──────── Provided information

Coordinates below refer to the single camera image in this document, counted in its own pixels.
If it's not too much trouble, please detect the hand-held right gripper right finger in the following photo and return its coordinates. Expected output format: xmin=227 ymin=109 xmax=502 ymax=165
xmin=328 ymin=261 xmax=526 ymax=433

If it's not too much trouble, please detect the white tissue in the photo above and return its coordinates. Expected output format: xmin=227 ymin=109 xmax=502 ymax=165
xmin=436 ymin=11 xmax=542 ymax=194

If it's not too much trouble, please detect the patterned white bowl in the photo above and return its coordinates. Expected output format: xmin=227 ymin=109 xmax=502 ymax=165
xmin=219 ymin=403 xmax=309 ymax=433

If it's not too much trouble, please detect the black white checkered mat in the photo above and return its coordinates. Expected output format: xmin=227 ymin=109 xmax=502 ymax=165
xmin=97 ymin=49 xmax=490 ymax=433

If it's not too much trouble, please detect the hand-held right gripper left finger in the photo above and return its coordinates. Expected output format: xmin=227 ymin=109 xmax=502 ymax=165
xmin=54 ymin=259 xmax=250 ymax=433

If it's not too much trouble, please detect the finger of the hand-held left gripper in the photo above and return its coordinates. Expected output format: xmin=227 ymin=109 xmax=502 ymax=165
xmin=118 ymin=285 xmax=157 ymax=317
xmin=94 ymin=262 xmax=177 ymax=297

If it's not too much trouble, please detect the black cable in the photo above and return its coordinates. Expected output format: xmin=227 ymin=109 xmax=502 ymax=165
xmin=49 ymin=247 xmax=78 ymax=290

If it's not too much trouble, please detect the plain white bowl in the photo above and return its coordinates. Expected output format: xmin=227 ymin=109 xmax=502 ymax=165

────────────────

▶ Goal of the exercise:
Return the entries above word for word.

▶ Expected answer:
Coordinates below refer to the single camera image in this document, counted in its own pixels.
If it's not too much trouble, please detect the hand-held right gripper right finger in the following photo and return its coordinates. Expected output format: xmin=227 ymin=109 xmax=502 ymax=165
xmin=328 ymin=261 xmax=526 ymax=433

If it's not too much trouble, please detect the white tissue in the photo above and return its coordinates. Expected output format: xmin=227 ymin=109 xmax=502 ymax=165
xmin=436 ymin=11 xmax=542 ymax=194

If it's not too much trouble, please detect the patterned white bowl in the photo above and return its coordinates. Expected output format: xmin=227 ymin=109 xmax=502 ymax=165
xmin=219 ymin=403 xmax=309 ymax=433

If it's not too much trouble, please detect the black white checkered mat in the photo above and return its coordinates. Expected output format: xmin=227 ymin=109 xmax=502 ymax=165
xmin=97 ymin=49 xmax=490 ymax=433

If it's not too much trouble, please detect the hand-held right gripper left finger in the photo above and return its coordinates. Expected output format: xmin=227 ymin=109 xmax=502 ymax=165
xmin=54 ymin=259 xmax=250 ymax=433

If it's not too much trouble, please detect the finger of the hand-held left gripper in the photo above and return its coordinates. Expected output format: xmin=227 ymin=109 xmax=502 ymax=165
xmin=118 ymin=285 xmax=157 ymax=317
xmin=94 ymin=262 xmax=177 ymax=297

If it's not too much trouble, please detect the black cable in the photo above and return its coordinates. Expected output format: xmin=227 ymin=109 xmax=502 ymax=165
xmin=49 ymin=247 xmax=78 ymax=290

If it's not too much trouble, please detect the plain white bowl in the photo above and return its coordinates. Expected output format: xmin=227 ymin=109 xmax=502 ymax=165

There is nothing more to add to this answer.